If you copy and paste from this page, it would be best not to directly paste into your R script because extraneous font formatting may bother the R interpreter. To avoid this problem, copy from here but then paste into a plain-text editor such as Notepad in Windows, which will strip away the font info. Then copy and paste from the plain-text editor into R.

Sunday, February 26, 2012

Autocorrelation in transdimensional MCMC with pseudoprior

Model-index chain can be badly autocorrelated even with pseudopriors.

Chapter 10 of the book discusses model comparison by transdimensional MCMC in JAGS/BUGS. There can be extreme autocorrelation in the model index. The autocorrelation can be reduced by using pseudopriors. But, even with pseudopriors, the autocorrelation in the model index can still be severe. The immediate consequence is that the estimate of the model-index posterior probability can be very unstable. You may notice this instability if you run the program of Exercise 10.3 several times in JAGS, which generates a different MCMC chain every time it is run, unlike BUGS. How can this problem of unstable model-index estimates be solved?

(N.B.: Chains for continuous parameters within models can be well mixed and stable, even when the chain for the model index is badly autocorrelated.)

* Candidate Answer 1: Just use very long chains. In principle this is fine. In practice, even a moderately long chain can exceed a computer's memory. For example, I ran the model of Exercise 10.3, which has about 180 parameters, for 100,000 steps, and my aging desktop couldn't handle it. (Don't know if it was a hardware or a software memory constraint.) Therefore, this is one of those cases in which thinning is useful -- because of computer constraints, not because it reduces variability in the estimate. Run the chain a very long time, but thin it so only a fraction of the chain is stored.

* Candidate Answer 2: Instead of transdimensional MCMC, estimate p(D|M) directly within each model. One approach to doing this is provided in Section 7.3.3 (p. 137) of the book. This method requires selecting a function h(parameters) that mimics the posterior. This is much like the creation of a pseudoprior in transdimensional MCMC. The book does not discuss how to construct h(parameters) for complex models. Essentially, it is the product of the pseudopriors at the top level of the model, times the conditional probabilities for the parameter dependencies, times the likelihood: h(parameters) = p(D|param) * p(param|hyperparam) * pseudoprior(hyperparam).

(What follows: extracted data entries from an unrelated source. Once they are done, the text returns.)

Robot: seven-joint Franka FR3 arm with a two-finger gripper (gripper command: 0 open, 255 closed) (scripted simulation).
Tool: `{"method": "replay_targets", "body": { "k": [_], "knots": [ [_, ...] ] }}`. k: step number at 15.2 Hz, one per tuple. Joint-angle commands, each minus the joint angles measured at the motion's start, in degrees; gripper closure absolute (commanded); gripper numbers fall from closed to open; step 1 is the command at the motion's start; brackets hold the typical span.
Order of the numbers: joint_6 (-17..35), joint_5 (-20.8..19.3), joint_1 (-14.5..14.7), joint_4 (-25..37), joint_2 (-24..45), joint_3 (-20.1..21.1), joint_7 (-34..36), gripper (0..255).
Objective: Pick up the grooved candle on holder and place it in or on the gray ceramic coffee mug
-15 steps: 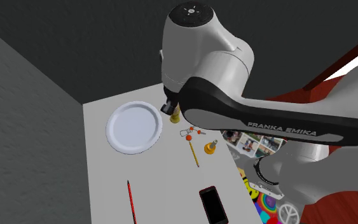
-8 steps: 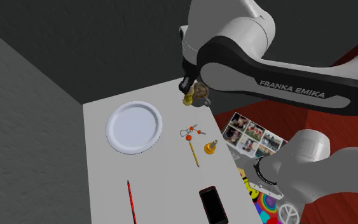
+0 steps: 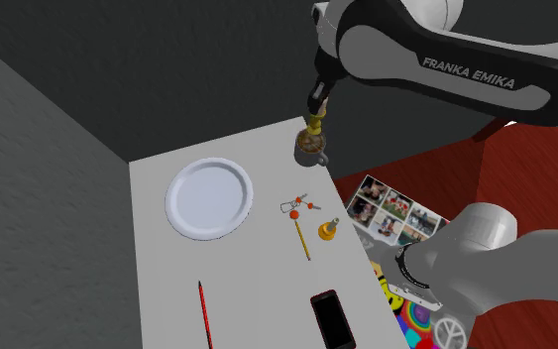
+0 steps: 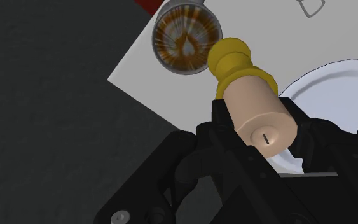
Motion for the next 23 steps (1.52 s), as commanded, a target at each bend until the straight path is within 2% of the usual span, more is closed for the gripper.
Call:
{"method": "replay_targets", "body": {
  "k": [1, 23],
  "knots": [
    [-0.82, -0.3, -0.9, 1.68, 0.96, -1.96, -2.8, 255],
    [15.48, 0.0, -1.01, -12.72, 2.91, -2.64, -3.93, 255]
  ]
}}
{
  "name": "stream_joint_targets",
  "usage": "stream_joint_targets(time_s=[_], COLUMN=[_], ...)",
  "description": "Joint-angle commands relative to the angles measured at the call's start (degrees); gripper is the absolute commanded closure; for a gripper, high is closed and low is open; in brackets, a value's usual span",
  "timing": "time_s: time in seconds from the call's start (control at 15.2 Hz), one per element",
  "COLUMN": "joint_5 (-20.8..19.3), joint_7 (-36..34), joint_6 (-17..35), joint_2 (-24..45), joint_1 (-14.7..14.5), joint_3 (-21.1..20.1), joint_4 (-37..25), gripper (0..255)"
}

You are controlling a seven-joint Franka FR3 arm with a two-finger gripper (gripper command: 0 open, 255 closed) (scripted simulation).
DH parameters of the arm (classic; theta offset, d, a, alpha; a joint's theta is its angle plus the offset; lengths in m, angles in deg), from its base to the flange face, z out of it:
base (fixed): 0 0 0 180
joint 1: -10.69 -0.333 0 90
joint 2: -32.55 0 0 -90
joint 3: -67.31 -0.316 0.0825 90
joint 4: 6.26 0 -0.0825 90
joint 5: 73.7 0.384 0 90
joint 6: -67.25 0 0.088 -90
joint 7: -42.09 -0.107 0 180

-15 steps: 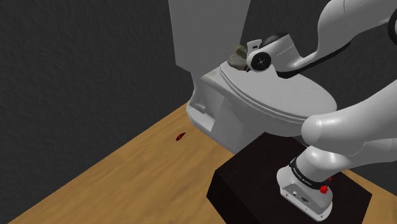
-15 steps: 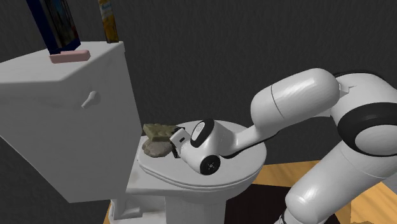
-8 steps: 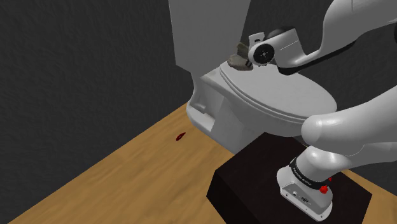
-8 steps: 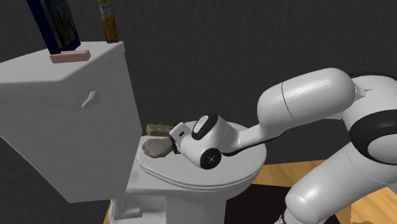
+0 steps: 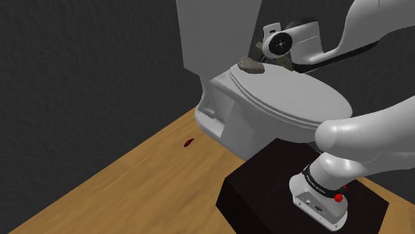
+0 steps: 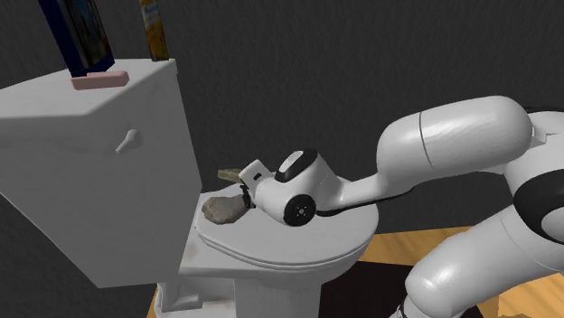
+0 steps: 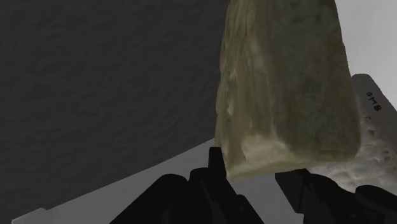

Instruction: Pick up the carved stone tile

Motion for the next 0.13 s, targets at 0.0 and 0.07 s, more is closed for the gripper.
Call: stream_joint_targets(time_s=[0.0, 0.07], joint_5=[1.3, 1.3], joint_7=[1.58, 1.57], joint_6=[0.54, 0.55], joint_2=[-0.67, -0.67], joint_1=[-0.04, -0.05], joint_3=[0.43, 0.43], joint_4=[-0.25, -0.25], gripper=[255, 255])
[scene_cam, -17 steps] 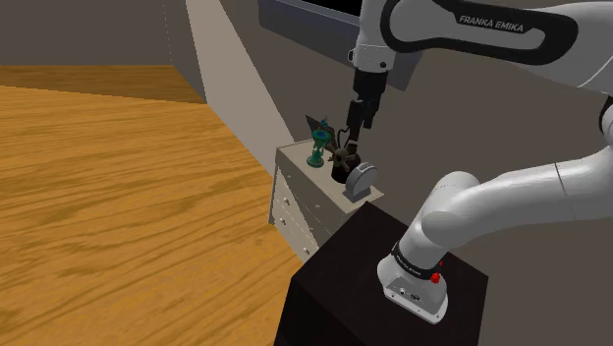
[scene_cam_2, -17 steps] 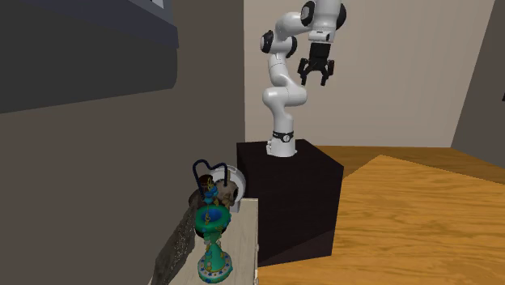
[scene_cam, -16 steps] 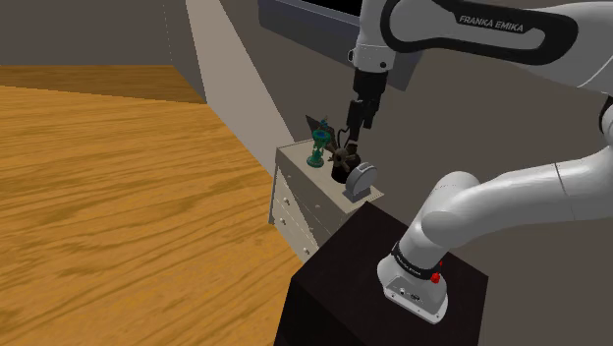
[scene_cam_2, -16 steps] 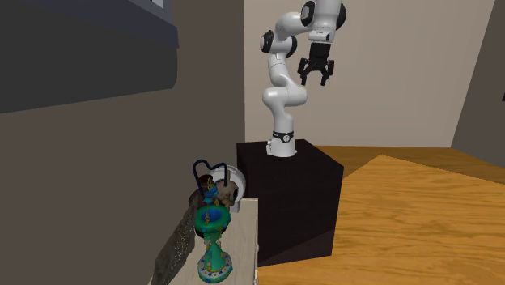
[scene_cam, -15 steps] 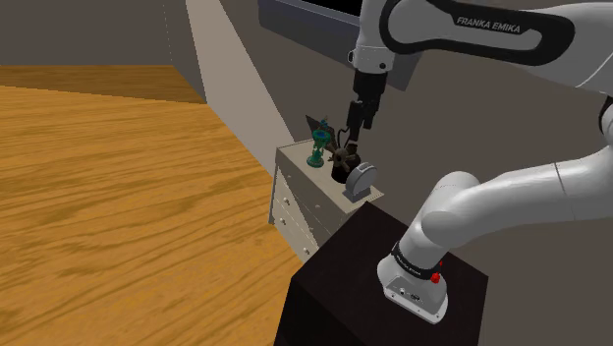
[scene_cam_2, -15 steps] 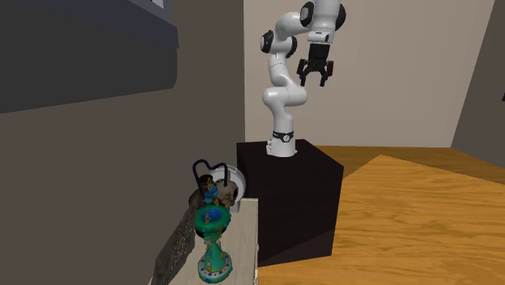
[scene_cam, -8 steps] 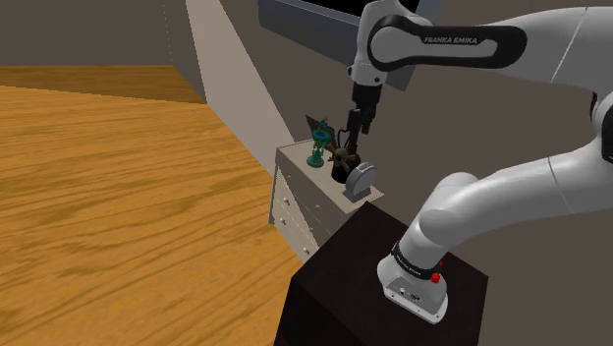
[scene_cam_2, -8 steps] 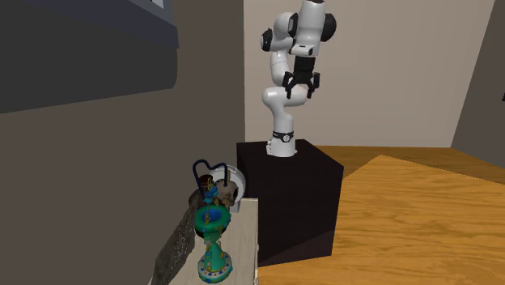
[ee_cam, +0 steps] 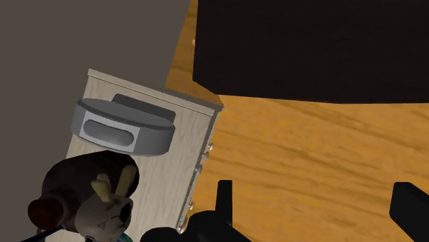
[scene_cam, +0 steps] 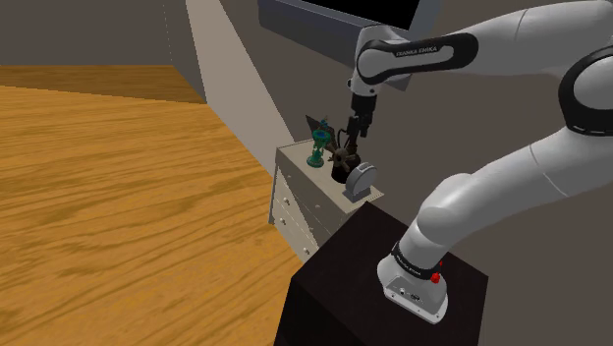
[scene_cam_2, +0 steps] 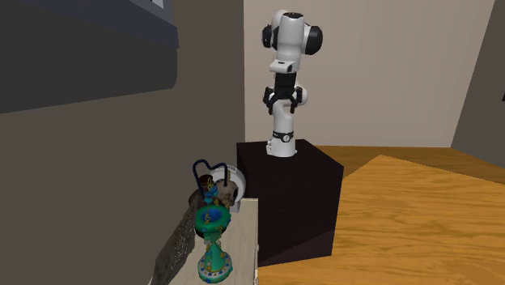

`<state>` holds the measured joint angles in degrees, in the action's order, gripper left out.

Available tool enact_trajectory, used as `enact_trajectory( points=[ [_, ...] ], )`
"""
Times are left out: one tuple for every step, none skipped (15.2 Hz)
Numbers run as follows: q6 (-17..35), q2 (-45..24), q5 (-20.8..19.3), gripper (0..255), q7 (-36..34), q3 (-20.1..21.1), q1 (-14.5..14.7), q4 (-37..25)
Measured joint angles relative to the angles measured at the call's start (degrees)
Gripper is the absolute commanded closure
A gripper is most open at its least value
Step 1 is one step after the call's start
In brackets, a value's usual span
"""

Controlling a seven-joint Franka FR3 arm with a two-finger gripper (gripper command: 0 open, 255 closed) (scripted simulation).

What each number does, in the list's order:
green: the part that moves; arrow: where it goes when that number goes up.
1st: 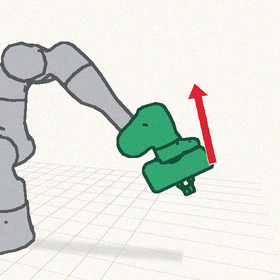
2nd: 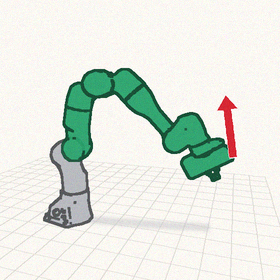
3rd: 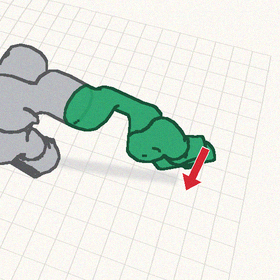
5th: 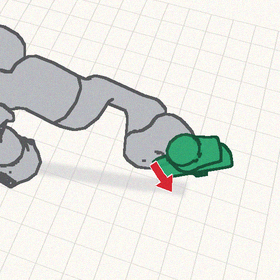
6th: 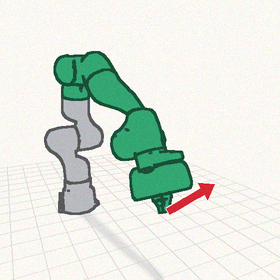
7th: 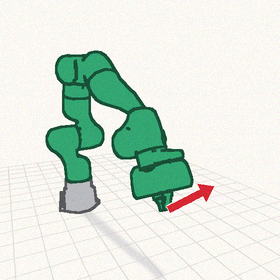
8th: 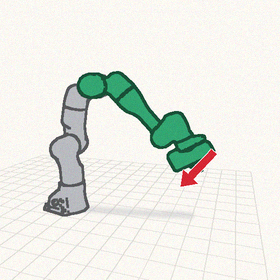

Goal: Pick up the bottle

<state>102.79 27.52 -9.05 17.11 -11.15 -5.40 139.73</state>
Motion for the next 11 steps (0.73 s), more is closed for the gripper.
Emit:
enact_trajectory(
  points=[
    [1.54,-1.98,-0.29,0,0.94,-0.96,-0.32,-0.37],
    [2.37,-2.88,-0.69,0,1.98,-1.87,-0.78,-0.38],
    [3.31,-4.15,-0.99,0,2.99,-2.77,-1.18,-0.68],
    [4.82,-6.66,-0.95,0,3.93,-3.67,-1.33,-1.62],
    [6.12,-8.49,-1.18,0,5.19,-4.74,-1.78,-2.09],
    [7.46,-10.24,-1.33,0,6.44,-5.77,-2.22,-2.45],
    [8.59,-12.2,-1.15,0,7.33,-6.48,-2.39,-3.19],
    [9.52,-14.13,-0.92,0,8.29,-7.18,-2.59,-4.09],
    [10.67,-16.34,-0.59,0,9.34,-7.92,-2.81,-5.02],
    [11.81,-18.94,-0.22,0,10.92,-8.93,-3.26,-6.39],
    [12.79,-20.99,0.18,0,12.15,-9.64,-3.6,-7.3]
  ],
)
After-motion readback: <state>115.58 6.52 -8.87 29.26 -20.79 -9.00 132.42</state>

* Candidate Answer 3: Use some other method to estimate p(D|M) directly within each model. See, for example, Ch. 11 of Ntzoufras (2009).

* Candidate Answer 4: Don't do model comparison, and instead just look at the parameter estimates within the more elaborate model. If you are considering nested models, the more elaborate model probably tells you everything the model comparison tells you, and more (as is discussed at length in the book, e.g., Section 10.3).

Saturday, February 25, 2012

Why the puppies?

The posterior distribution is a compromise between the likelihood and the prior: The half-up ears are a compromise between the perky ears and the floppy ears. The marginal likelihood, a.k.a. evidence, is not needed in MCMC methods, so it gets sleepy with nothing much to do.

If the puppies bother you, a solution can be found at this other blog post.

Wednesday, February 22, 2012

Talk and Workshop at Vassar College, March 23-24

I'll be doing a talk and workshop at Vassar College. Details can be found here.

A list of future and past workshops can be found here.


(Poster composed entirely by folks at Vassar.)

Monday, February 20, 2012

Hierarchical Diagram for Pseudoprior Model in Ch. 10

Chapter 10 of the book describes the use of pseudopriors in model comparison to help the model-index parameter be sampled more efficiently (with less clumpy autocorrelation). The method was discussed without a diagram to illustrate where the pseudoprior has its effect in the model structure. This blog entry provides a diagram.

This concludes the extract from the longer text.